Die Renditen aus Vermögensbesitz übersteigen nunmehr das Wirtschaftswachstum. Sie können daher nicht aus zusätzlich geschaffenen Werten bedient werden, sondern erfordern eine Umverteilung zulasten der Arbeitseinkommen. Da ein erheblicher Anteil der Vermögenseinkommen nicht konsumiert wird, sondern in den weiteren Vermögensaufbau fließt, schaukeln sich Vermögenskonzentration und Einkommensungleichheit gegenseitig hoch.

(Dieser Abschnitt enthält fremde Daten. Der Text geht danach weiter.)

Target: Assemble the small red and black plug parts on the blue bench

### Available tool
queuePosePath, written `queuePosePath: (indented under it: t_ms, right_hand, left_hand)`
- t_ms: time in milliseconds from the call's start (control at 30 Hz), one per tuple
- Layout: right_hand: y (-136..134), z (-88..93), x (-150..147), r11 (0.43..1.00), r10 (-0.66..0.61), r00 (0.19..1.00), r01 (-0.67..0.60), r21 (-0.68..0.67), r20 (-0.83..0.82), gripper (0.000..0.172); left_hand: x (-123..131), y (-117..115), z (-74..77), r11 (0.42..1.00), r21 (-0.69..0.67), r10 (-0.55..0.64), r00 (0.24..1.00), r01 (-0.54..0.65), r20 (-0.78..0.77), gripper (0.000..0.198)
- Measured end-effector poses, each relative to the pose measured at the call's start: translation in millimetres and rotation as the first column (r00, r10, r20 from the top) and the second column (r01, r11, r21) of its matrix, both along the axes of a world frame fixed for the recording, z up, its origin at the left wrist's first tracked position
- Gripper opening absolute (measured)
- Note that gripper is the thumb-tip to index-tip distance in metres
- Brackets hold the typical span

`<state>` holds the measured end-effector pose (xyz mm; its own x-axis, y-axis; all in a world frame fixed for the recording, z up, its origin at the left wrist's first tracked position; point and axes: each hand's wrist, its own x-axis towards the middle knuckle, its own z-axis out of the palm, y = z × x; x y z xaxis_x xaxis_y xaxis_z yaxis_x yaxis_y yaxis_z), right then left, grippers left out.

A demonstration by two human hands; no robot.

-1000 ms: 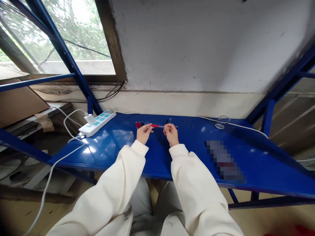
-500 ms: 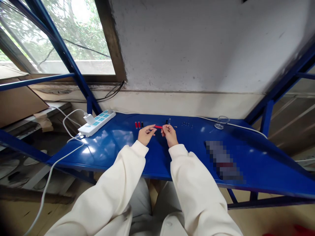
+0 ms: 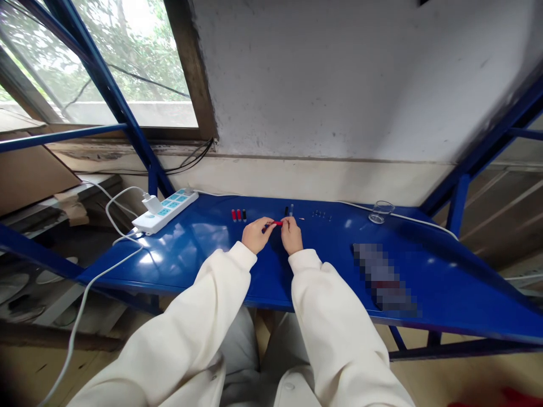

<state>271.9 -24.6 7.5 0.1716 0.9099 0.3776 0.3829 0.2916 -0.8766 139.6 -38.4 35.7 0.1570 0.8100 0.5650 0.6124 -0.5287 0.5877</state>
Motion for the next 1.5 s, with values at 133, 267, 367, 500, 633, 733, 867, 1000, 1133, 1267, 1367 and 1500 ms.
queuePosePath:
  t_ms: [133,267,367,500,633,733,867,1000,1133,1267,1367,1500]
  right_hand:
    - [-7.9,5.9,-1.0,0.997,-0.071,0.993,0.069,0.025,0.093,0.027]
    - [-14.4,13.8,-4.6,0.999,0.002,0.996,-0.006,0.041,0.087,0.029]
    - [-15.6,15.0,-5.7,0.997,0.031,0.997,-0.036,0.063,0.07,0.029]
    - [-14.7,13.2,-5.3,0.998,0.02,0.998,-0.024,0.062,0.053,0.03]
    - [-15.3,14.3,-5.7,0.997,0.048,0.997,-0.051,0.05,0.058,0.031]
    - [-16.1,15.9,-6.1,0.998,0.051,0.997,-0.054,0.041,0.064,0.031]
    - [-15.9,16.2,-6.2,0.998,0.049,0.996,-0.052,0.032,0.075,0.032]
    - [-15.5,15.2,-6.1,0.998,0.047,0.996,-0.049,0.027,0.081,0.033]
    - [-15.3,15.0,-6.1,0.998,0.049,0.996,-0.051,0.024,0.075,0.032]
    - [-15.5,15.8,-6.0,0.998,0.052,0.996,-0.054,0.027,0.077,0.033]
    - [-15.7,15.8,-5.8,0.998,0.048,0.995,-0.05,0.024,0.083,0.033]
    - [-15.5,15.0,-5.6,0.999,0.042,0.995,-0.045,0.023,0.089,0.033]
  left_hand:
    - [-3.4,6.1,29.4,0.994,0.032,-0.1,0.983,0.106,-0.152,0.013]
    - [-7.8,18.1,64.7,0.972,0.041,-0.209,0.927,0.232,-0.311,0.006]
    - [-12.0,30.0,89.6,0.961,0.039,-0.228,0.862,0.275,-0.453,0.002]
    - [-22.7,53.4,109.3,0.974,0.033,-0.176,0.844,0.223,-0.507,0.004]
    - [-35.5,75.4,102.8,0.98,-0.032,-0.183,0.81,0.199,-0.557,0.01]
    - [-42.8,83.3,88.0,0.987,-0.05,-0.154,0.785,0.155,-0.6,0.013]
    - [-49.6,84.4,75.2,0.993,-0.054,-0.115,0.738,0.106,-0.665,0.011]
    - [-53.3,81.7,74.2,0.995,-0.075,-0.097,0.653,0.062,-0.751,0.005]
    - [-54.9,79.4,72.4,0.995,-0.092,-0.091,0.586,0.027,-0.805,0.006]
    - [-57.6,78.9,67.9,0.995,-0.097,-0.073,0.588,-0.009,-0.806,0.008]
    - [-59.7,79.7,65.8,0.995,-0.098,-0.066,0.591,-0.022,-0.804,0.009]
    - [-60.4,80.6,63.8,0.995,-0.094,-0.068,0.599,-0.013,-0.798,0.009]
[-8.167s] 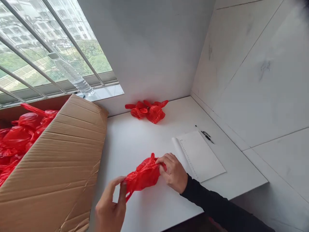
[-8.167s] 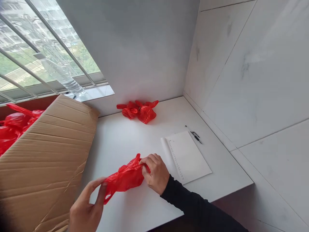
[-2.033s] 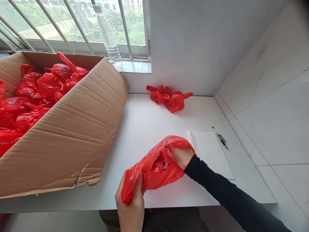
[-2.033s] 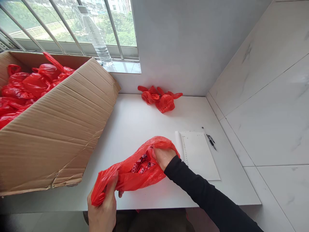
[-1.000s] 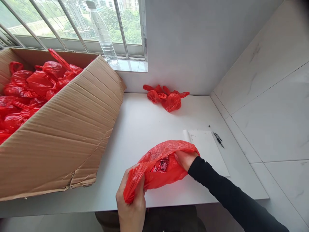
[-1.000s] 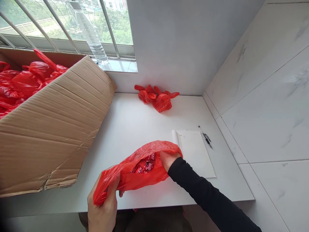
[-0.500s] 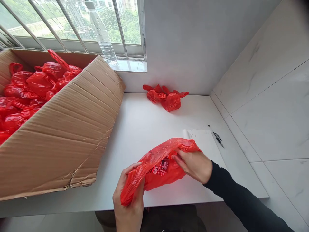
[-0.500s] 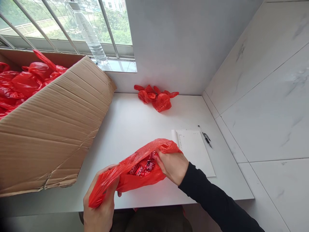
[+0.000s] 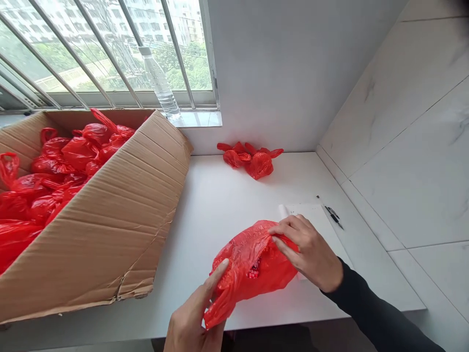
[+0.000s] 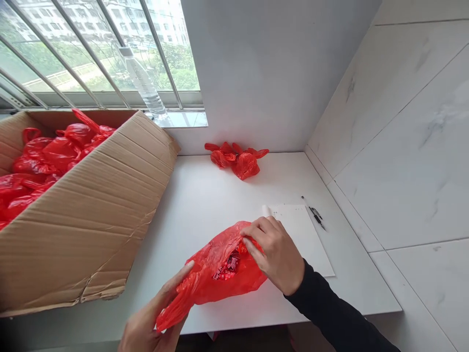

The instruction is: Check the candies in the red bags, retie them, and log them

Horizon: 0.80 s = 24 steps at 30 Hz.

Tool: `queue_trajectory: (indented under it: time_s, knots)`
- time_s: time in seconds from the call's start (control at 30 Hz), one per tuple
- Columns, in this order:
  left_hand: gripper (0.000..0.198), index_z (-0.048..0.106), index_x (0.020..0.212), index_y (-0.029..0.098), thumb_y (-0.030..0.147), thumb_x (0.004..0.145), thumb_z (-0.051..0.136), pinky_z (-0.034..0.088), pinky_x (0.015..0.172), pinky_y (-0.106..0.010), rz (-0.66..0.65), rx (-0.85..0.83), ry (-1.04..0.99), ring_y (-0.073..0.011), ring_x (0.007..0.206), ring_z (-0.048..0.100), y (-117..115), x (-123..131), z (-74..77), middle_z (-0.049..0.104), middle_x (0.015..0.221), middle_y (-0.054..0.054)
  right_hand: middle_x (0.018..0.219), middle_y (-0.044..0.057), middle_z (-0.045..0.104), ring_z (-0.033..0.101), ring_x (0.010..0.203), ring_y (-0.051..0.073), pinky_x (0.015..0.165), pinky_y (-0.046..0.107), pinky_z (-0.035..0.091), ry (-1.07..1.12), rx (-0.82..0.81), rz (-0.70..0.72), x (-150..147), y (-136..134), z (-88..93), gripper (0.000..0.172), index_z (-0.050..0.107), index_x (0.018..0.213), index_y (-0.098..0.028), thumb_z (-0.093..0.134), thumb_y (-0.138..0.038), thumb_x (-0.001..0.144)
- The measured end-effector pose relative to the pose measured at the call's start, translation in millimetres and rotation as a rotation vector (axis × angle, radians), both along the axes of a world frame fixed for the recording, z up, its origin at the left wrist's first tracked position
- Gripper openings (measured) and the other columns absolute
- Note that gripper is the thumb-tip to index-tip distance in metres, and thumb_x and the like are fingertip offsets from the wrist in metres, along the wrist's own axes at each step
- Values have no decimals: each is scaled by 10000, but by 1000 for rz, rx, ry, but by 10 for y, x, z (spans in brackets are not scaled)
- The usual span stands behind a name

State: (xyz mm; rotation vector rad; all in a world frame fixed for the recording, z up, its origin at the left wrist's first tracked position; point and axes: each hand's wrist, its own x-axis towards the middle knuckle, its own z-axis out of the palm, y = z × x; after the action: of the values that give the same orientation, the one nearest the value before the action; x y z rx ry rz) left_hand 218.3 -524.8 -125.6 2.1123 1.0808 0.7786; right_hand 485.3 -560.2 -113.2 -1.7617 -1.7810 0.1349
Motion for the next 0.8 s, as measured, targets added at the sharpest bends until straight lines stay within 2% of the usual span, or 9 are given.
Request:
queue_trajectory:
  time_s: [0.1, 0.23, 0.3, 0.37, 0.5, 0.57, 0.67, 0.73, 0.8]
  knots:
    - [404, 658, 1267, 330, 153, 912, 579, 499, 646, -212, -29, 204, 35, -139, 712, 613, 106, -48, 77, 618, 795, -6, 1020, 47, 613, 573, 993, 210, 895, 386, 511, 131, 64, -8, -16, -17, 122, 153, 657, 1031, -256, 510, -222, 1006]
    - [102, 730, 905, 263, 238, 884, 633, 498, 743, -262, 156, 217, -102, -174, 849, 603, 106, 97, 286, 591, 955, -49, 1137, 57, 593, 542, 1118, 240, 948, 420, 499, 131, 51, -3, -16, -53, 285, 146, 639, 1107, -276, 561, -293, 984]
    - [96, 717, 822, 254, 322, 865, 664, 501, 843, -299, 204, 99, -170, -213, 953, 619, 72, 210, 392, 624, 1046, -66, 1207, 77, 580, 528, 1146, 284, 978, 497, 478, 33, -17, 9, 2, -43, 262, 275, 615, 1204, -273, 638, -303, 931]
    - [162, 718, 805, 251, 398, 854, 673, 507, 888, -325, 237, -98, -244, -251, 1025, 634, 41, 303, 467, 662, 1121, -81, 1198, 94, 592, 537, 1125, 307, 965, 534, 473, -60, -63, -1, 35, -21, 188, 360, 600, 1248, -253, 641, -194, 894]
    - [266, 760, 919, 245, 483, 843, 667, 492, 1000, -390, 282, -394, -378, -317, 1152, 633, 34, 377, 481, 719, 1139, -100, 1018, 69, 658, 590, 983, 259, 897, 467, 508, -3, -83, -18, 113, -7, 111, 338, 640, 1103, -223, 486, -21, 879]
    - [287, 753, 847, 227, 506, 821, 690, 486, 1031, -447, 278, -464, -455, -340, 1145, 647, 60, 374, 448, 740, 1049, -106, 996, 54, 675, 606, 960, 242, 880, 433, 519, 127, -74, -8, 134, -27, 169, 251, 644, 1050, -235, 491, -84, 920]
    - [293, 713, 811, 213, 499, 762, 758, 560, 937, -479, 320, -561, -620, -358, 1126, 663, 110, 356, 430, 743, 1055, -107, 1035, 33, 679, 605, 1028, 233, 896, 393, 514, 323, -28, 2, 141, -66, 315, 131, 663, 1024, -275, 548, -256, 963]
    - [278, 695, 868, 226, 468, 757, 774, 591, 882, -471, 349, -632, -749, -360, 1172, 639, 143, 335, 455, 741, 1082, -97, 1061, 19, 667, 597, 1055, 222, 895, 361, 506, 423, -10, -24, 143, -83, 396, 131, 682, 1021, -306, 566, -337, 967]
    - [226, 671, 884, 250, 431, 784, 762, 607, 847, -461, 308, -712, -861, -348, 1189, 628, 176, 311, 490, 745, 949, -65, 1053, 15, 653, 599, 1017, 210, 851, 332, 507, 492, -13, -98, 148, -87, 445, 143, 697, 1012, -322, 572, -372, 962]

Es entsteht eine von der Reichtumsproduktion abgehobene Vermögensgesellschaft, deren Saus und Braus die Arbeitsgesellschaft immer weiter abwertet. Damit wird aber der kapitalistischen Gesellschaft, in der Einkommen angeblich auf dem produktiven Beitrag jedes einzelnen zur gesellschaftlichen Wertschöpfung beruht – sei es in Form von körperlicher Arbeit, Management oder unternehmerischerer Initiative – die Legitimationsgrundlage entzogen.
Der Lebensstil des 1%, den Oliver Stone im Wolf of Wall Street in abstoßend treffender Weise auf die Leinwand gebracht hat, steht in krassem Widerspruch zu solchen Vorstellungen. Pikettys Kapital im 21.Jahrhundert bietet Erklärungen und Alternativen angesichts des Unbehagens an einer neoliberalen Bereicherungskultur, die sich von der Großen Rezession kurzzeitig verunsichern ließ, aber schließlich auch die Krise in ein gutes Geschäft verwandeln konnte.
Autonomes Wachstum?
Allerdings stößt Pikettys vorwiegend empirische Analyse an theoretische, geografische und politische Grenzen. Beispielsweise übernimmt er die in der Volkswirtschaftslehre häufig getroffene Annahme, Wirtschaftswachstum werde durch Produktivitäts- und Bevölkerungswachstum angetrieben. Letztere seien theoretisch aber nicht zu erklären, sie könnten nur empirisch gemessen werden. Piketty grenzt seine Annahme eines autonomen Wachstums ausdrücklich gegen die Marxsche Theorie ab, die er dahingehend interpretiert, Akkumulation des Kapitals führe notwendig zu einer sinkenden Profitrate. Seine eigene These, dass sich die Verteilungsungleichheit gerade deswegen verschärft, weil die Profitraten hoch bleiben, während das Wachstum sinkt, ist damit logisch unvereinbar.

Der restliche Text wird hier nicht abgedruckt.